There are other Biennale partners with mixed histories — although none of the scale of Deutsche Bank. PwC, as one of the world’s biggest auditors, has been involved in several financial scandals, such as AIG, as well as co-operating with the Putin regime in the sham prosecutions of Russian oligarchs. And what about “distinguished sponsor” Etihad Airways? It is owned by the Abu Dhabi government, a hereditary dictatorship within a federation of hereditary dictatorships where both local and foreign women can be imprisoned if they report sexual assaults and foreign workers are subjected to systematic abuse and discrimination. Last week, the United Arab Emirates government demanded the United States change a critical human rights report that noted a wide range of human rights abuses, including the abduction of a foreign activist transiting the country.
You could possibly argue, using a kind of reverse protectionism logic, that it’s OK to differentiate between Transfield and Deutsche Bank, PWC or Etihad on the basis that those are foreign companies and there’s no benefit from protesting against their sponsorship. But the Transfield boycott related not to what the company had done — it had not sold dodgy securities, or spied on critics, or manipulated a key interest rate, or worked with a human rights abuser — but to the government policy it was implementing; in the eyes of critics, Transfield could be an outstanding manager of the Manus Island facility and still require boycotting because the policy itself is the problem — a policy for which most Australians, incidentally, voted last year.
There’s no requirement for consistency in activism, of course, any more than there is in politics. Nor is inconsistency purely a problem for the artists leading the charge against Transfield — the reaction of Attorney-General and Arts Minister George Brandis typified the puffed-up hypocrisy of a man who professes to be all for freedom of speech but is now busying himself trying to find ways to cut funding from boycott proponents (when he’s not implementing the copyright industry’s internet surveillance agenda, that is). The reaction of others like Communications Minister Malcolm Turnbull, moreover, resembles nothing so much as that of an organ grinder enraged that his performing monkey has turned and given him the finger.

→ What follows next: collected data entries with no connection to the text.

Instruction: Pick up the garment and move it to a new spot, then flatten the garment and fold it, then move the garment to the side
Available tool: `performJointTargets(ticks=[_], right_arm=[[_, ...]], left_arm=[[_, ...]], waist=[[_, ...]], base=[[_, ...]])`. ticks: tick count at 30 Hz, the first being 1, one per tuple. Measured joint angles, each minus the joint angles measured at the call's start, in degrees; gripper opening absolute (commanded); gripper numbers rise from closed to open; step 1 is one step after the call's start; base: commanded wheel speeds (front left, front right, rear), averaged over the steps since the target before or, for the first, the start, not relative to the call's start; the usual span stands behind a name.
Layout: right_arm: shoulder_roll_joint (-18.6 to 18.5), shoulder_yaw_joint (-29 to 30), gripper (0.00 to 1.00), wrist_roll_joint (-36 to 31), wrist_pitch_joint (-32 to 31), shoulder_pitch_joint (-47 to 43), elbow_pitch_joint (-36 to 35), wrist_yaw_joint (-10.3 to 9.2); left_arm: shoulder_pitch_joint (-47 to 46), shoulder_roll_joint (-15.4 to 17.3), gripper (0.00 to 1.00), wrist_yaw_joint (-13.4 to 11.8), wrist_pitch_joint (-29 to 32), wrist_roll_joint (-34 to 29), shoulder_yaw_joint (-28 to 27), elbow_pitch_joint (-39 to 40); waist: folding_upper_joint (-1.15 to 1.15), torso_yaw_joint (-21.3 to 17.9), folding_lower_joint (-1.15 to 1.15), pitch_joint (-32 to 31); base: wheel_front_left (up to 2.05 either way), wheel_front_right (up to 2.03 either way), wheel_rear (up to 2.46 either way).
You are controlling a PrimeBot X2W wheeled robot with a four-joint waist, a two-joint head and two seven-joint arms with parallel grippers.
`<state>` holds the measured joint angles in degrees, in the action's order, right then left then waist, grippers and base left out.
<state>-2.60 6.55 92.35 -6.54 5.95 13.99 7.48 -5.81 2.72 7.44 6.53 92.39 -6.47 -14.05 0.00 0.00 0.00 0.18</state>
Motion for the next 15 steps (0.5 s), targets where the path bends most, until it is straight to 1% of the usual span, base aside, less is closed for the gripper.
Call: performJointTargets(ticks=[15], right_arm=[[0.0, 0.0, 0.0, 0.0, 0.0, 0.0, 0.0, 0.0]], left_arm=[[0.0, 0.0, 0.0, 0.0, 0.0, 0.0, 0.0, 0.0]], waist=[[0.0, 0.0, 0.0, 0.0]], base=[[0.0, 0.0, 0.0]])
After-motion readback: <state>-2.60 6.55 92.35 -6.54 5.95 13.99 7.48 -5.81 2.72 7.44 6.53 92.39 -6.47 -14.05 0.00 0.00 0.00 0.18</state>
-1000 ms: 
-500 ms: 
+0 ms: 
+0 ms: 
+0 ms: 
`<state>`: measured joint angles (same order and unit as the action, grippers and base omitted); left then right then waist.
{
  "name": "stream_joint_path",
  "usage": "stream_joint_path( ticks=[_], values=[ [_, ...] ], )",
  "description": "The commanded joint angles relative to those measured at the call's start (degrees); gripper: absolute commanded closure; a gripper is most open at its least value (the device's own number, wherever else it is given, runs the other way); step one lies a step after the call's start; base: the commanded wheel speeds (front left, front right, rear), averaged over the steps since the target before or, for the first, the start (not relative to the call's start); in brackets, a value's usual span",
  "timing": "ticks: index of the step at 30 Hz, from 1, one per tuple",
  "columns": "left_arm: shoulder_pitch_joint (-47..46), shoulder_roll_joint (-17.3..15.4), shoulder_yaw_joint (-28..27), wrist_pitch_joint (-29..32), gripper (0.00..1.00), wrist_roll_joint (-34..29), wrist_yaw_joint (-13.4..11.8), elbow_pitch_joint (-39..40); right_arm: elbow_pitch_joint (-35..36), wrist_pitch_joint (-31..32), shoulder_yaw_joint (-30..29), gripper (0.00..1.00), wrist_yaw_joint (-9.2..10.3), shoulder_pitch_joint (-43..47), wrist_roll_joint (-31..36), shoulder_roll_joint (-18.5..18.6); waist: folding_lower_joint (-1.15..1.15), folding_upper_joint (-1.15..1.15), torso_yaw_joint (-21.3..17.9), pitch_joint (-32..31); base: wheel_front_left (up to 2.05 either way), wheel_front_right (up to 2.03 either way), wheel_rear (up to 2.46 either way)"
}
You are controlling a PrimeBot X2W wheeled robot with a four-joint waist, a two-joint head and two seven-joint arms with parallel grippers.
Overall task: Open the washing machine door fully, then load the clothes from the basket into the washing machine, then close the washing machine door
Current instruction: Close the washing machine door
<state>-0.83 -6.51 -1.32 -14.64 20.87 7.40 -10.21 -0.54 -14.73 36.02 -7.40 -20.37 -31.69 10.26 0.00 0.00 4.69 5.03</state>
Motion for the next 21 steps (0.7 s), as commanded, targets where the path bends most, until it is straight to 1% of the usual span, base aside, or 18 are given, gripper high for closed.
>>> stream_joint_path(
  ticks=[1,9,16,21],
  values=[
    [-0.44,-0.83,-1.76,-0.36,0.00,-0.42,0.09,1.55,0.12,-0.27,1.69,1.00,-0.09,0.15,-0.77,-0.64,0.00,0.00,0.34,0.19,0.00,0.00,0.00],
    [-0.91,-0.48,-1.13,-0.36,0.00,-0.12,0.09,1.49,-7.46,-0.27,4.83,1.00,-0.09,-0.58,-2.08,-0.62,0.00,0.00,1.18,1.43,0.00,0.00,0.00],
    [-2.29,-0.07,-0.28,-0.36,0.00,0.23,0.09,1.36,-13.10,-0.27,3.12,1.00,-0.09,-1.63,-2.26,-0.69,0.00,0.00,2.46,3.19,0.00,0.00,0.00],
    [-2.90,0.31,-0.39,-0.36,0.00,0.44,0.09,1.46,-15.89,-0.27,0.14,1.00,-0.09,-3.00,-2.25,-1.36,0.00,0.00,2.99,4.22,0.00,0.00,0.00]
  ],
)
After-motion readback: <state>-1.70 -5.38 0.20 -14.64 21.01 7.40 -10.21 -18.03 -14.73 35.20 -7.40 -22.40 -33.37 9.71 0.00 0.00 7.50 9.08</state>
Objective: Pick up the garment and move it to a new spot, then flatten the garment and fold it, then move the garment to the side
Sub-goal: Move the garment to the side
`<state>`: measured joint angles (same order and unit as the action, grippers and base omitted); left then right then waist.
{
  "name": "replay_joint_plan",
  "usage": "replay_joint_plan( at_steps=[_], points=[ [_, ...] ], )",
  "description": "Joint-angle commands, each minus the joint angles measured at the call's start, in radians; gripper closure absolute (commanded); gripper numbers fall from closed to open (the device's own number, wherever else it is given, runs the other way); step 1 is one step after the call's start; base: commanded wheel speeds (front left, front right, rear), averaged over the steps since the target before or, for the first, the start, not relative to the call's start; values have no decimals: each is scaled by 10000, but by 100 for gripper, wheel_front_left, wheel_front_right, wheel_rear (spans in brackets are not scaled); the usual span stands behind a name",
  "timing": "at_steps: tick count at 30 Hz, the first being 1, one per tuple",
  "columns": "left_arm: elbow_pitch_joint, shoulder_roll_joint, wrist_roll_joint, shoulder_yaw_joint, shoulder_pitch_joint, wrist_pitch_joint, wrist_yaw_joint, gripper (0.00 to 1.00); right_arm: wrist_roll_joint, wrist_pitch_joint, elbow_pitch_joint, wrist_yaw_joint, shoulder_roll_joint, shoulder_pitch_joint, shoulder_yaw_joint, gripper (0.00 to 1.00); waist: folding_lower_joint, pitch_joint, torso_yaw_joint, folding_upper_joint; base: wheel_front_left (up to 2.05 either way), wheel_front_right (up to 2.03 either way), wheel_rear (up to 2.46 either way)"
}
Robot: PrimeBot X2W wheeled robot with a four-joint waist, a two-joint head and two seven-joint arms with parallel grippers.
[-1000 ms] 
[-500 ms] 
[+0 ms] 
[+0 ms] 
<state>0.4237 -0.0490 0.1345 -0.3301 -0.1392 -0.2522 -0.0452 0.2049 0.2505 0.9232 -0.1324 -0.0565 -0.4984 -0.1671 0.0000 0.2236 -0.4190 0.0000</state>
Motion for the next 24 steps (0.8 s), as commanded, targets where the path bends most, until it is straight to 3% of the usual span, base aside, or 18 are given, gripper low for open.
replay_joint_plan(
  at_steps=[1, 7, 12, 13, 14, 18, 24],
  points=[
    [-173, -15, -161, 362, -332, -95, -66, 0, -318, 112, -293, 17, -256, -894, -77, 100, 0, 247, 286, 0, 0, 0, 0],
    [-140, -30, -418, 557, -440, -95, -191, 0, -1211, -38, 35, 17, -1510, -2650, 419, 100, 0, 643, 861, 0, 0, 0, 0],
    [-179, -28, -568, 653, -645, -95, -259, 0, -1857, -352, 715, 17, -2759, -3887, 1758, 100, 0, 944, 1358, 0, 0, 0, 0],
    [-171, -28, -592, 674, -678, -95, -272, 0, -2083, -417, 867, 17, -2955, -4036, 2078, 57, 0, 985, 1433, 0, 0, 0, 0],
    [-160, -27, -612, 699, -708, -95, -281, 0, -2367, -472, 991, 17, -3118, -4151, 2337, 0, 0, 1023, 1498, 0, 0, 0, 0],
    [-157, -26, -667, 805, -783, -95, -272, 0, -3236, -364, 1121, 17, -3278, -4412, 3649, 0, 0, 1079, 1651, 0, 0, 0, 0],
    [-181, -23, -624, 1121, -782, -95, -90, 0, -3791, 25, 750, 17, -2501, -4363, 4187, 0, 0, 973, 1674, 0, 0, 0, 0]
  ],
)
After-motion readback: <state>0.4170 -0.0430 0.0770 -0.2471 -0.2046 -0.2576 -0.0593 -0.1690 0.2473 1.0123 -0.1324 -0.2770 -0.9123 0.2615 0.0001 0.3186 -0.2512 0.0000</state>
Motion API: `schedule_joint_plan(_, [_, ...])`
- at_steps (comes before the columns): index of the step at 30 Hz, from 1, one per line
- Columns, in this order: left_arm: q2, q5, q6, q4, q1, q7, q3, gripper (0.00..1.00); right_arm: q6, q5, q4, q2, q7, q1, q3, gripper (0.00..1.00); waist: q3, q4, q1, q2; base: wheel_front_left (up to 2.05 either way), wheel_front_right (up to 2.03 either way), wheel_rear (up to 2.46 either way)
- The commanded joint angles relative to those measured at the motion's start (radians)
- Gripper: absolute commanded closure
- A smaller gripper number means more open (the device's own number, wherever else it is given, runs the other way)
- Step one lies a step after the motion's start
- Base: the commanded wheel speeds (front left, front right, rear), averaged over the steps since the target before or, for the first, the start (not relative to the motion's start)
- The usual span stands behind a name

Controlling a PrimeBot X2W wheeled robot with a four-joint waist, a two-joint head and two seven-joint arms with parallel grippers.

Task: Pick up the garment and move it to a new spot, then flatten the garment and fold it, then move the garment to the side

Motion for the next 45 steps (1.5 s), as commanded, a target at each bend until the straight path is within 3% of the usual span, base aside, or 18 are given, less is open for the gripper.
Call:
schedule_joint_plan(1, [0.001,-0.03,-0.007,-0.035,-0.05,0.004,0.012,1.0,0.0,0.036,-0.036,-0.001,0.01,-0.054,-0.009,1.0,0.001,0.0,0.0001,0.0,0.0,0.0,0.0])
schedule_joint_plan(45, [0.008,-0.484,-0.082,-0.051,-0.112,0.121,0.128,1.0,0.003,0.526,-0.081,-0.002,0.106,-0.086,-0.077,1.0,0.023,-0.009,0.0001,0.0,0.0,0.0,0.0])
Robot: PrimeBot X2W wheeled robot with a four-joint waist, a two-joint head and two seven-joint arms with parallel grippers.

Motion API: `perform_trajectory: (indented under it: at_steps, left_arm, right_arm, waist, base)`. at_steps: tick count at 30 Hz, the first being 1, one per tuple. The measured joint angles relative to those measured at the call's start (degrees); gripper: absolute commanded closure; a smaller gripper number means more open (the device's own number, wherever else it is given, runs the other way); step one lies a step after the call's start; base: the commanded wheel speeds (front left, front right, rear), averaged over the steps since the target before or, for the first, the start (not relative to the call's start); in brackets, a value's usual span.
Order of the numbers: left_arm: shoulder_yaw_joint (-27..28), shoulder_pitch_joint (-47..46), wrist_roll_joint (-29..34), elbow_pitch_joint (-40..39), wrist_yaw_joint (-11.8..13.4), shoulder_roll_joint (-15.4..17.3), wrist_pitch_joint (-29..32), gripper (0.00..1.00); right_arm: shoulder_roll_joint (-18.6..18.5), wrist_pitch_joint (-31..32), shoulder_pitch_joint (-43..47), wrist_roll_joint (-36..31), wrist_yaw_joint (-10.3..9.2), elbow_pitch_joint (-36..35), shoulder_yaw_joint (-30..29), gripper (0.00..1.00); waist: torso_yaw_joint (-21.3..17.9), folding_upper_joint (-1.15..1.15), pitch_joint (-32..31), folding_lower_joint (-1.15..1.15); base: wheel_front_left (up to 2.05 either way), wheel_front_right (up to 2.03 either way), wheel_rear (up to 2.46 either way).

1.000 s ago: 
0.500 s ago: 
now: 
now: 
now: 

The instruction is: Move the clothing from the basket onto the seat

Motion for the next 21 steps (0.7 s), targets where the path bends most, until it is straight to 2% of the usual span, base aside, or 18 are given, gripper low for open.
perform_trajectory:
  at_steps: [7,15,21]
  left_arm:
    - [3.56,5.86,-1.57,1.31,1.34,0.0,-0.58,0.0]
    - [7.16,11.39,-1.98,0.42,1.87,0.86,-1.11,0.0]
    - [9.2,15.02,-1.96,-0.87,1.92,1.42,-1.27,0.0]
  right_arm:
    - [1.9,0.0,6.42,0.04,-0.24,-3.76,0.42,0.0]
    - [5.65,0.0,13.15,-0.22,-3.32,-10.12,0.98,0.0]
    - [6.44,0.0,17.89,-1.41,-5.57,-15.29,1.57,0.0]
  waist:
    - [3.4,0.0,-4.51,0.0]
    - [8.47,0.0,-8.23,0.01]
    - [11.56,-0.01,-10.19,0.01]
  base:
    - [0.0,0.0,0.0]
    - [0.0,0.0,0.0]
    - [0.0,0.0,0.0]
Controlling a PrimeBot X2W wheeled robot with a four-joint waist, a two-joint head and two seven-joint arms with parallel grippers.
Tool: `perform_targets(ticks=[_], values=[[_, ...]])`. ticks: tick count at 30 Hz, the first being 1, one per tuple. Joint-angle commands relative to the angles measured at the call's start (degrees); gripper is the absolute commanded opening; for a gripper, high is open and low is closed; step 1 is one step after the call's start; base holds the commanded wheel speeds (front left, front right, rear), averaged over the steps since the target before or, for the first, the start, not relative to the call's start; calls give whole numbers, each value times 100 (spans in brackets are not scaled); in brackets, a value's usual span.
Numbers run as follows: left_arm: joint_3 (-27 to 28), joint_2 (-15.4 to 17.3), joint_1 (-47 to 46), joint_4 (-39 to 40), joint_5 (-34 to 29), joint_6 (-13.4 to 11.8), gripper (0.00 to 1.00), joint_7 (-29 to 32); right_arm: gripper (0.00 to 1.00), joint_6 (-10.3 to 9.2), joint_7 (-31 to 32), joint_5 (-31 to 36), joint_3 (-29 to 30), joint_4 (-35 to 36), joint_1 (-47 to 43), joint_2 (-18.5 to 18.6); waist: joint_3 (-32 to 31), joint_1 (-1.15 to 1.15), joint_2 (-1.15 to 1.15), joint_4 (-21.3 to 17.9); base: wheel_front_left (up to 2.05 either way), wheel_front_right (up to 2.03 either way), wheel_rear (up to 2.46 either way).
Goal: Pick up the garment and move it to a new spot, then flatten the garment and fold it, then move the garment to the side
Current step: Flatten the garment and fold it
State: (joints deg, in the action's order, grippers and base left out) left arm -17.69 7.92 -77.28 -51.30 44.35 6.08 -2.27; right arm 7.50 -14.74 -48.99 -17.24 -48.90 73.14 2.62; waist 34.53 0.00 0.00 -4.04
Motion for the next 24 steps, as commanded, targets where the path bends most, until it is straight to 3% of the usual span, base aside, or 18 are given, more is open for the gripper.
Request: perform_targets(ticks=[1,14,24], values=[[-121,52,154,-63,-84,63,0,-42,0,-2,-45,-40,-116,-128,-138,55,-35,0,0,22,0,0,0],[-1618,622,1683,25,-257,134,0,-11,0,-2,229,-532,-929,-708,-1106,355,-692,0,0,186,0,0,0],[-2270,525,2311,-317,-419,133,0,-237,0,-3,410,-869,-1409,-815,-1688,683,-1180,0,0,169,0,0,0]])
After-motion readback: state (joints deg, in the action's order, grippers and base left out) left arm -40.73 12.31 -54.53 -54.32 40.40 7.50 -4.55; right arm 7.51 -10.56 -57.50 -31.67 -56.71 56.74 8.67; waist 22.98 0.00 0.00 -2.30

Even so, it’s a little hard to avoid the sense that Transfield has been targeted because asylum seekers and offshore processing is a totemic issue characterised by unthinking adherence to simplistic formulations. “We will not accept the mandatory detention of asylum seekers because it is ethically indefensible and in breach of human rights,” the artists said in their letter of protest. Australia has had mandatory detention for over 20 years; it was introduced by the Keating government; mandatory detention in itself is not automatically a breach of human rights, the Human Rights Commission has stated, though it may lead to them; and it is ethically defensible if it leads to fewer people dying, which is the goal of current policy (in fact, mandatory detention doesn’t lead to fewer people on boats, but mandatory offshore resettlement clearly does).
None of those points of dispute on the complex issue of deterring people from drowning, of course, made it into the campaign against Transfield. Nor, clearly, any objective comparison of its contribution to the net level of human misery in the world with that of other firms.